Esso non si presenta, a prima vista, come un libro di facile lettura: soprattutto nella parte centrale, infatti, è costituito da una raccolta di detti sparsi, per lo più a tema etico, molti dei quali sono molto distanti dal modo di vivere contemporaneo. Una prima caratteristica fondamentale dell'opera è quindi che essa è il libro della vita quotidiana, un testo che tratta gli aspetti più comuni e ordinari della vita umana, come la famiglia, il lavoro, il commercio, la vita nella società, ecc.
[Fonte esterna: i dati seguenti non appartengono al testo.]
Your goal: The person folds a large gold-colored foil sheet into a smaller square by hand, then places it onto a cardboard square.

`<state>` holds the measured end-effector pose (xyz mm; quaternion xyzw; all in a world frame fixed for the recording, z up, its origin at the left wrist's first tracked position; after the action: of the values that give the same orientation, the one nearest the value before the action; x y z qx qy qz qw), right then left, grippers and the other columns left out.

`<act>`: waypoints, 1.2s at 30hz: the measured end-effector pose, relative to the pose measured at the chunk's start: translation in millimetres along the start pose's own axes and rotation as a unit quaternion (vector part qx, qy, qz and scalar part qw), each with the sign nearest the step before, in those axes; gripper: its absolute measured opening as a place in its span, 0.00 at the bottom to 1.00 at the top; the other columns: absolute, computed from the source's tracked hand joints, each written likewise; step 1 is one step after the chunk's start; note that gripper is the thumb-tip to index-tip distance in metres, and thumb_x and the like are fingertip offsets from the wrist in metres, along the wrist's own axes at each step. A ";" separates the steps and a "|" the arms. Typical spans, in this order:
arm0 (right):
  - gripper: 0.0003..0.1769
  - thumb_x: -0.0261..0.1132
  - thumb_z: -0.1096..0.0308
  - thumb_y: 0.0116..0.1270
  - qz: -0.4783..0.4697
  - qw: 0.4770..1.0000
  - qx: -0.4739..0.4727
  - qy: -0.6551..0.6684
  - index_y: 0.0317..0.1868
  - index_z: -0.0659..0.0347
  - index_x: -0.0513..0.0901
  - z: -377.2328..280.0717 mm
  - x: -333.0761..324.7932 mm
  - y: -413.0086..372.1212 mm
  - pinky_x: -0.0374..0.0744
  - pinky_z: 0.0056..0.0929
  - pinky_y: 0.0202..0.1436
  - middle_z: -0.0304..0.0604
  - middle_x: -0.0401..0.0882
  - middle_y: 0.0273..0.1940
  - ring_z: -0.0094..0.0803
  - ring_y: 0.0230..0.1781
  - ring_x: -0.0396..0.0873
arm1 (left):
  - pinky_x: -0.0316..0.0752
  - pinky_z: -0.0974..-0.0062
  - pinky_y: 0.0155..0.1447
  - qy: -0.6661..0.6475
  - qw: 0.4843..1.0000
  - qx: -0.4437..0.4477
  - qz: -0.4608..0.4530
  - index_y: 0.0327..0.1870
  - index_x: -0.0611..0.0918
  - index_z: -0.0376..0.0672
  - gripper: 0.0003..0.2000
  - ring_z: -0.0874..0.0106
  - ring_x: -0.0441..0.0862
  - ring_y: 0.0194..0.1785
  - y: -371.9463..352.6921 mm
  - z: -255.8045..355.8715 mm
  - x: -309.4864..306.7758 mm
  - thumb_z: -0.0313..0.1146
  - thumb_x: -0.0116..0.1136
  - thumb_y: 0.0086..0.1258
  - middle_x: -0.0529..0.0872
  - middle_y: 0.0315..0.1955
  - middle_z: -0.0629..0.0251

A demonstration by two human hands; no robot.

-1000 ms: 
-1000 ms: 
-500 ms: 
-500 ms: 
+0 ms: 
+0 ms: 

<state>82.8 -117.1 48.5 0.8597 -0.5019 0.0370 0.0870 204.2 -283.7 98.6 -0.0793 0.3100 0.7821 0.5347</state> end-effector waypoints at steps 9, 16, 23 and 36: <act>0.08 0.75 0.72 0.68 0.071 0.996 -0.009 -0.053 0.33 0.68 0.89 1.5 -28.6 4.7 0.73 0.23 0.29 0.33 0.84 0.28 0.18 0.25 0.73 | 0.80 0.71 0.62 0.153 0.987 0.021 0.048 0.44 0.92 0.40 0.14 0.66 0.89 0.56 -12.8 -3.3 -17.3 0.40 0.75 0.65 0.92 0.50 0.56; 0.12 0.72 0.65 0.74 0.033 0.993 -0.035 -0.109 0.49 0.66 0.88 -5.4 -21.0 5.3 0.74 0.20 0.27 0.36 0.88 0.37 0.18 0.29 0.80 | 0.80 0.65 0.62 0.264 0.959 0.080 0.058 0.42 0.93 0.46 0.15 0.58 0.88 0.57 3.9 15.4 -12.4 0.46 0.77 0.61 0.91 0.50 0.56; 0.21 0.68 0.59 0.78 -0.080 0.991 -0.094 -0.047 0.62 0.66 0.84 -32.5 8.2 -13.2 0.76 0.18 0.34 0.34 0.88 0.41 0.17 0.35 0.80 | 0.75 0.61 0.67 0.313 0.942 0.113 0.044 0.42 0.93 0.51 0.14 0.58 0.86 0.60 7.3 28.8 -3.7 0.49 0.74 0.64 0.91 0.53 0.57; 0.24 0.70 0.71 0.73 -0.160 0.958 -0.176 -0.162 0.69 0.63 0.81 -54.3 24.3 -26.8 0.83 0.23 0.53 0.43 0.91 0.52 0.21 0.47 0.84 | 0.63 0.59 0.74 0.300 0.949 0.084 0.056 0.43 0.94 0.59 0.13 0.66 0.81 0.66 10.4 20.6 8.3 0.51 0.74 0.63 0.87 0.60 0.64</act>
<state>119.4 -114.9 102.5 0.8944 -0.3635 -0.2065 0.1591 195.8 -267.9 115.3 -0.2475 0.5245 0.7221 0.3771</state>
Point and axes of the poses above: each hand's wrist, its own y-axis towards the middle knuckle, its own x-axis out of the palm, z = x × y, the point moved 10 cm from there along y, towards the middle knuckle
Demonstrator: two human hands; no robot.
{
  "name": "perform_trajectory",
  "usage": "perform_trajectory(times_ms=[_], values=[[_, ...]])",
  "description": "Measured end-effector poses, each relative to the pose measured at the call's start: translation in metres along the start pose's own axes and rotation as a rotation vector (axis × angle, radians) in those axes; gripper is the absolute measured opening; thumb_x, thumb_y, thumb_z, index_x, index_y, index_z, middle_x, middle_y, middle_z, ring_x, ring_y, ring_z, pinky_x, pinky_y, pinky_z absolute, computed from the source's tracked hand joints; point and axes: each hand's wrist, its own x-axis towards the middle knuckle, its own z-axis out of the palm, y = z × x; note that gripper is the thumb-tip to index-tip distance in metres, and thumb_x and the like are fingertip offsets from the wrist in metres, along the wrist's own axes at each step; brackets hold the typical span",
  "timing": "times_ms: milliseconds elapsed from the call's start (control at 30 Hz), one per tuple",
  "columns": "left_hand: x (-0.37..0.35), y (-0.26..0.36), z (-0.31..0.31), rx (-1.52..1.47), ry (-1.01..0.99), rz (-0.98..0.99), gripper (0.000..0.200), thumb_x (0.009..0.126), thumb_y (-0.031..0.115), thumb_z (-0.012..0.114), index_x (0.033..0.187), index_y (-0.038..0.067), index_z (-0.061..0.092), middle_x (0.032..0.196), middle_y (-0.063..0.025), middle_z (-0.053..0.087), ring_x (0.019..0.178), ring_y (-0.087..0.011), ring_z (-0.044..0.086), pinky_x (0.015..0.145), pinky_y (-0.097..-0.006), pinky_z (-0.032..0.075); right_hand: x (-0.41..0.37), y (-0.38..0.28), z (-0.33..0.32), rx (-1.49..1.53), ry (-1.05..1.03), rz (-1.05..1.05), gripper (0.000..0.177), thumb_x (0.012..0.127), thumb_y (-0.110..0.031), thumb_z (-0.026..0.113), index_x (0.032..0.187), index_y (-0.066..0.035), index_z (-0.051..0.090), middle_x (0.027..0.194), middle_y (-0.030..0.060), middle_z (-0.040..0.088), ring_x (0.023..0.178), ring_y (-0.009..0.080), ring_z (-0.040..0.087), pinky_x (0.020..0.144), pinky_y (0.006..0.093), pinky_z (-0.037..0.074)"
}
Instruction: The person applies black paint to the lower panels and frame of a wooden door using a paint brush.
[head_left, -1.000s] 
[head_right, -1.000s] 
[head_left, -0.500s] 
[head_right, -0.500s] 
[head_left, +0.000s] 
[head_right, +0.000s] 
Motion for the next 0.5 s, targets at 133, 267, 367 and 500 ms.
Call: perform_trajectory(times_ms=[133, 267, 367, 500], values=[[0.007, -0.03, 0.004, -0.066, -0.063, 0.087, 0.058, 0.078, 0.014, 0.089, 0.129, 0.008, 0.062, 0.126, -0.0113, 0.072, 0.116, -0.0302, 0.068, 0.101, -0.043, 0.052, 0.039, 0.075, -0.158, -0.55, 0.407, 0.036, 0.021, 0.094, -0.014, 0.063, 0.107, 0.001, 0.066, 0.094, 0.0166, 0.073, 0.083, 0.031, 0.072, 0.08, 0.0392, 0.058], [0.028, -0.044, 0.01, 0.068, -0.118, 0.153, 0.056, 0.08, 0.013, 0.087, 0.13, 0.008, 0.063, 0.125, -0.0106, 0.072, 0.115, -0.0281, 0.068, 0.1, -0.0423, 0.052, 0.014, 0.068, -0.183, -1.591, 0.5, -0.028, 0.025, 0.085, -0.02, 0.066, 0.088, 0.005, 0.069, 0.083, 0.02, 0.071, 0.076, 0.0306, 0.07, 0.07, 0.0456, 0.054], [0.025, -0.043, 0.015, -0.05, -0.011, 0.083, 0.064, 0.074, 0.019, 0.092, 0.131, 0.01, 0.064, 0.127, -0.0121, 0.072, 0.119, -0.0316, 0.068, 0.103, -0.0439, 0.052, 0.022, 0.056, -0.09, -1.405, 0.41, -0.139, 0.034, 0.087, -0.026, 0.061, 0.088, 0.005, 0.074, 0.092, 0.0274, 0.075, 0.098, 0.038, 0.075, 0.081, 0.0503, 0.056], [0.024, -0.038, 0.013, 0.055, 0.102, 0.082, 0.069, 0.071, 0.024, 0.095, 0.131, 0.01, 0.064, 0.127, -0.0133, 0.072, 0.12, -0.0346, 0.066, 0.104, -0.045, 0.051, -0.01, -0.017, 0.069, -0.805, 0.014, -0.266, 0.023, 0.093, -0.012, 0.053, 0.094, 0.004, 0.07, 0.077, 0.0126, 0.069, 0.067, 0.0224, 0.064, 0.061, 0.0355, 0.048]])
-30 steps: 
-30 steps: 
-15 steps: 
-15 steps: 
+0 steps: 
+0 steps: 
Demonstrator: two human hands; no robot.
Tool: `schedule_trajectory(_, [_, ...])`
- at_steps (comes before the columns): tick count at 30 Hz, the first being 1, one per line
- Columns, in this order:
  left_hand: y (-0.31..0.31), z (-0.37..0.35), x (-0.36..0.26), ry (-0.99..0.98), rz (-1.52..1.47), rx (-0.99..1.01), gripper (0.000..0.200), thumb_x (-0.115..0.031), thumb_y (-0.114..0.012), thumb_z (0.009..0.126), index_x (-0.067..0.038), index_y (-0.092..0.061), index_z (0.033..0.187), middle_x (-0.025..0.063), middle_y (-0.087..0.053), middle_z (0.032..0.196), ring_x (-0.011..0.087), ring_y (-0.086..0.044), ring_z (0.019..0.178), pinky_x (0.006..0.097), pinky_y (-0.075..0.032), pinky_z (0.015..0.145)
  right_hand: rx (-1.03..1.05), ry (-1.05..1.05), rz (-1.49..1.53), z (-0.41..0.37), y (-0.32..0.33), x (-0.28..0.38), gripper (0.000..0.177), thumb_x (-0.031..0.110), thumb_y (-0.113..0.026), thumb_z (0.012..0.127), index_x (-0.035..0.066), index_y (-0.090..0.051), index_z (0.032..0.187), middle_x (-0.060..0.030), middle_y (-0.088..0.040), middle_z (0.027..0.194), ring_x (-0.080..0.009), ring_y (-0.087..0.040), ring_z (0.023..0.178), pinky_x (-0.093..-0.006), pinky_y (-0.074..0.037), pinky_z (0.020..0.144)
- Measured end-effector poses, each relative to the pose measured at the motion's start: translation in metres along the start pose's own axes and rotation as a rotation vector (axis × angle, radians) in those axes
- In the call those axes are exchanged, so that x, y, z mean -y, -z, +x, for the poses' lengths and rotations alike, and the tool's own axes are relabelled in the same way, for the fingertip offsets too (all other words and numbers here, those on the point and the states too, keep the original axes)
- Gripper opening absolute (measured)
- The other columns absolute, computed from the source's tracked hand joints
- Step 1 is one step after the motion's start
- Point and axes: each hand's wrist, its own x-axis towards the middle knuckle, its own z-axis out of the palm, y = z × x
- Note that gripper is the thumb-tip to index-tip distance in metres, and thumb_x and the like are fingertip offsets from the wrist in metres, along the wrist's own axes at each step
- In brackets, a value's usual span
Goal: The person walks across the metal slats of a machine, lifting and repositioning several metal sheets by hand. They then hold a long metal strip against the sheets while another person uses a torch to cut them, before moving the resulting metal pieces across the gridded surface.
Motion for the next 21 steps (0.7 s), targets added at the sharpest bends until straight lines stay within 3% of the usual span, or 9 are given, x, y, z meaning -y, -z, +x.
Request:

Il prologo del libro (1,1-9) presenta al lettore un aspetto di grande attualità, cioè il motivo stesso per cui è stato scritto il libro: per l'educazione dei giovani, attuata mediante un linguaggio persuasivo, che ha come obiettivo la vita stessa.
Genere letterario
La letteratura sapienziale dell'Oriente antico
Per approfondire, vedi la voce Sapienza extrabiblica |
La letteratura sapienziale ha trovato una ricca espressione in tutto l'Oriente antico. Lungo tutta la storia, l'Egitto ha prodotto scritti sapienziali. In Mesopotamia, a partire dall'epoca dei Sumeri, sono attestate composizioni di proverbi, favole, poemi sulla sofferenza del tipo del libro di Giobbe.
La sapienza mesopotamica penetrò anche in terra di Canaan:
- a Ras Shamra sono stati ritrovati testi sapienziali scritti in accadico;
- da ambiente di lingua aramaica proviene la Sapienza di Achikar, che è di origine assira ma è stata poi tradotta in numerose lingue dell'antichità.
Si tratta dunque di una "sapienza" internazionale. Non si caratterizza per una particolare preoccupazione religiosa; essa si esplicita piuttosto nel settore profano. Cerca di spiegare il destino degli individui, non attraverso una riflessione filosofica di tipo greco, ma traendo argomento dall'esperienza. Si tratta cioè di un'arte del ben vivere, con una nota di buona educazione. Insegna all'uomo a conformarsi all'ordine cosmico e intende dare il mezzo per essere felici e avere successo. Ma non sempre di fatto avviene così e le esperienze di fallimento giustificano il tono di pessimismo di certe opere sapienziali, sia egiziane che mesopotamiche.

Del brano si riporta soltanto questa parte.